* Problem to work on
When you reach the line with "Everything in this" in the records below, begin transcribing exactly and continue up to and including the line with "Please examine the photo and determine if any left", leaving out every picture.
====== Data for review
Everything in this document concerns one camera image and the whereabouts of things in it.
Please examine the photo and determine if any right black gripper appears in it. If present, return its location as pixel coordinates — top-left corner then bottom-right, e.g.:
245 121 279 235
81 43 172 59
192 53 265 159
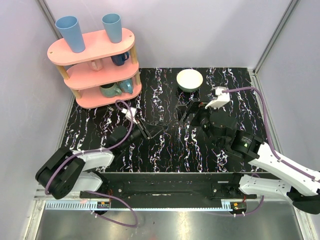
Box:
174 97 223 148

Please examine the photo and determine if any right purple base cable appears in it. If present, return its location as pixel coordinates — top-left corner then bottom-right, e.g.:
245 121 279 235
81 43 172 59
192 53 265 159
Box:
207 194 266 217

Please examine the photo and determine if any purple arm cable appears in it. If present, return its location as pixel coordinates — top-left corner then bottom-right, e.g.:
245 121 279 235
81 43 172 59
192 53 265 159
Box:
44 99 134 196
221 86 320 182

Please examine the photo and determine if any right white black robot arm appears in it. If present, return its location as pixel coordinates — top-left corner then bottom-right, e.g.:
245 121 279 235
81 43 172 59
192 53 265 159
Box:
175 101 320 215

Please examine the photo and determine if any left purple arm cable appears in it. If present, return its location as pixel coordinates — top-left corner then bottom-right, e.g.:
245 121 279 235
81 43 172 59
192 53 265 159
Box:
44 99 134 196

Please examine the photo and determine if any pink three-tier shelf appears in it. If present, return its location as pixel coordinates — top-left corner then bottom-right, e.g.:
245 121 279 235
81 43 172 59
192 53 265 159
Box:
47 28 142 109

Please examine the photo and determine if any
============
====== Data for review
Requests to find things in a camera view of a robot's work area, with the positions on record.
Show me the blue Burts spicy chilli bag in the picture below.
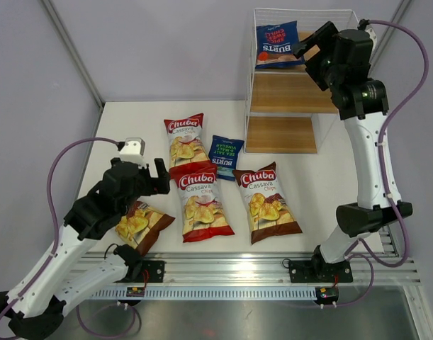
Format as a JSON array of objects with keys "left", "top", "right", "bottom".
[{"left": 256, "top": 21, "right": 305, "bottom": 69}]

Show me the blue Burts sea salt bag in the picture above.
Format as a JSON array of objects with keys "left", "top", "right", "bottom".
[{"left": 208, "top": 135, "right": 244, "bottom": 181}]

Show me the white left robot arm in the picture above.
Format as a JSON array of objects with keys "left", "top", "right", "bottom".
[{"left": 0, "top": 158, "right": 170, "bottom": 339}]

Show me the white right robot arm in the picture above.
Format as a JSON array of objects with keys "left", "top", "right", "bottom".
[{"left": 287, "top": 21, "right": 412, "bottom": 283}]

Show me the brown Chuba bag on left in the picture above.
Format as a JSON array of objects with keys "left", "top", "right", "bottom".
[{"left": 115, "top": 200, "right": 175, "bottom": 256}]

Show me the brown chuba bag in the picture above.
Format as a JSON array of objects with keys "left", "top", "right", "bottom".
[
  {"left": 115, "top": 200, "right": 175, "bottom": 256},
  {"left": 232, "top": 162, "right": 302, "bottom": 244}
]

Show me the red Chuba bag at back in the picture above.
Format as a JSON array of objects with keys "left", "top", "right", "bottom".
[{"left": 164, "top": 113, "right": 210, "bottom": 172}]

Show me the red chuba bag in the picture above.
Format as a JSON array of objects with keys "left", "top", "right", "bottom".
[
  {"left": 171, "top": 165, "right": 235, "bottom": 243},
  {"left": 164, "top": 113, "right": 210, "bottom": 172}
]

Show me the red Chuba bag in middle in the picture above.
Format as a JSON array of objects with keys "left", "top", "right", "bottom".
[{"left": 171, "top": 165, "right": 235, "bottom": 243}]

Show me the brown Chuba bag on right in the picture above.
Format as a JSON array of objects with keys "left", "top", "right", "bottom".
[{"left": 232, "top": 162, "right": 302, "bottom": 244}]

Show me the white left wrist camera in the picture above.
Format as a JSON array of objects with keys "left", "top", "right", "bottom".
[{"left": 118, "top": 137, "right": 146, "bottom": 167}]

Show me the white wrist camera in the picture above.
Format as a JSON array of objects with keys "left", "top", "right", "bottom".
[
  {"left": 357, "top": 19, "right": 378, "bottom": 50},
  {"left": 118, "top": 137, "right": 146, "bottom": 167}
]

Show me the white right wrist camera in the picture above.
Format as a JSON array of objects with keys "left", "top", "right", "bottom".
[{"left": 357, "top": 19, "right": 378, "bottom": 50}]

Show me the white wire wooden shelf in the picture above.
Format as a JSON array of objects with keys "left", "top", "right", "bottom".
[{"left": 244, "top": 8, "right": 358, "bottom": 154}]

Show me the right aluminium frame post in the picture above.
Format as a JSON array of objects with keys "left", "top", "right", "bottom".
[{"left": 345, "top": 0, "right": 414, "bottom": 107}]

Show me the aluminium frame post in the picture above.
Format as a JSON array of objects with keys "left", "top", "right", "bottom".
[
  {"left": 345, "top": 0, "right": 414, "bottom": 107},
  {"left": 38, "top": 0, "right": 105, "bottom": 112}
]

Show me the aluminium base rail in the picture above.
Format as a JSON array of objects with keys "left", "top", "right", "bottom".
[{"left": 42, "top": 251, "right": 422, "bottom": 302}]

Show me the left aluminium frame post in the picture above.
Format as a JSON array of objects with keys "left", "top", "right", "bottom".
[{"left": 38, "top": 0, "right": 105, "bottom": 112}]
============
* Result below
Everything in this document concerns one camera image and the whereabouts of things in it.
Please examine the photo and determine if any right black gripper appears in it. If present, return its location as pixel coordinates — top-left corner then bottom-right, e.g.:
245 121 279 235
81 43 172 59
192 53 265 159
Box:
174 97 223 148

Please examine the photo and determine if any right purple base cable appears in it. If present, return its location as pixel coordinates — top-left corner then bottom-right, e.g.:
245 121 279 235
81 43 172 59
192 53 265 159
Box:
207 194 266 217

Please examine the photo and determine if any purple arm cable appears in it. If present, return its location as pixel coordinates — top-left corner then bottom-right, e.g.:
245 121 279 235
81 43 172 59
192 53 265 159
Box:
44 99 134 196
221 86 320 182

Please examine the photo and determine if any right white black robot arm appears in it. If present, return its location as pixel coordinates — top-left corner then bottom-right, e.g.:
245 121 279 235
81 43 172 59
192 53 265 159
Box:
175 101 320 215

Please examine the photo and determine if any left purple arm cable appears in it. If present, return its location as pixel coordinates — top-left corner then bottom-right, e.g.:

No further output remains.